Hi Bryan,
Le mar. 8 oct. 2024 à 17:59, Bryan Davis bd808@wikimedia.org a écrit :
Do you run a tool that needs data from Dumps to do its job? I would love to hear some stories about how this data helps folks advance the work of the movement.
Socksfinder¹ uses stub-meta-history to build an index of edits used to find how often multiple accounts edit the same articles and help identify sockpuppets.
Arkbot² uses pages-articles to build various lists of articles that share certain properties to help maintenance projects on the French Wikipedia (list of pages not linked to something…).
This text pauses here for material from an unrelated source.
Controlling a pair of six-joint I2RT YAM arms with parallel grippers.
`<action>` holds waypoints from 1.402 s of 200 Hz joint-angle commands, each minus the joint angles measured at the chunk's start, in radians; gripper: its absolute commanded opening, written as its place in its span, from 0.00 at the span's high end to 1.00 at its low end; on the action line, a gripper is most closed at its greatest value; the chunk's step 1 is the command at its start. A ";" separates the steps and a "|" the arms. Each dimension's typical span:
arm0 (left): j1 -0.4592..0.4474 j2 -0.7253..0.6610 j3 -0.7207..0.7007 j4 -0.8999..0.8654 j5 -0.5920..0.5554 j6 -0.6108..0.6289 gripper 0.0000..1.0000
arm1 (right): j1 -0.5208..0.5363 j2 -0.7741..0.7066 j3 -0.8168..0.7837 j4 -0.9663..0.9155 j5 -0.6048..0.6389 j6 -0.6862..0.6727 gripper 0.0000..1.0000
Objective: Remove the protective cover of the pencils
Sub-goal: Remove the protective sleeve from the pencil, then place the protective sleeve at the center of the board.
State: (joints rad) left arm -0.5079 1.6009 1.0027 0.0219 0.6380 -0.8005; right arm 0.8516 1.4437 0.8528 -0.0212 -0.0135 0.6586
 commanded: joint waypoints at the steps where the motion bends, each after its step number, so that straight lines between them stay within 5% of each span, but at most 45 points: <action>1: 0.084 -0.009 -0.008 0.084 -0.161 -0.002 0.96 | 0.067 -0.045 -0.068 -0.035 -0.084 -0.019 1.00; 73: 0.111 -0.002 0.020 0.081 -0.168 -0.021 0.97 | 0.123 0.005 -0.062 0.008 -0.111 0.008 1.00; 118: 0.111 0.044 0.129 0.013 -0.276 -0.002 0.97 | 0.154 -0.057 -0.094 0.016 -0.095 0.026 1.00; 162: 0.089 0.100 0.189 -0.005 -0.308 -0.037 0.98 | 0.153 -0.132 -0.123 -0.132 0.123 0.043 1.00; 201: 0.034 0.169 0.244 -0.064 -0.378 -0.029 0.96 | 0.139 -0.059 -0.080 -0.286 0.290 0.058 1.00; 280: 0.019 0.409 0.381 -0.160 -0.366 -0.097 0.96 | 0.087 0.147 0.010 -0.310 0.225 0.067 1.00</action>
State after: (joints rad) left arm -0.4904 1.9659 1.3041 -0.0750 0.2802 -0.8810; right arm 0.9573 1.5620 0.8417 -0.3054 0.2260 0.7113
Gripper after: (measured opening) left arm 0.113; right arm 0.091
Some of these lists used to be provided as special pages by MediaWiki and were disabled because of performance concerns, some are too specific to be part of MediaWiki.
In both cases, I'm not 100 % certain dumps are the best approach (I've been thinking about using SQL queries on replicas and some of the available APIs), but it works well enough™ and no other approach was so obviously better (if at all) for me to feel an urgent need to rewrite my tools.
Also in the past I've used Wikidata dumps to explore the limits of some RDF tools, found the limits faster than I thought, and moved on to other hobbies :-)
Best regards,
¹ https://socksfinder.toolforge.org/ (https://github.com/Arkanosis/socksfinder) ² https://fr.wikipedia.org/wiki/Utilisateur:Arkbot (https://github.com/Arkanosis/arkbot-rs)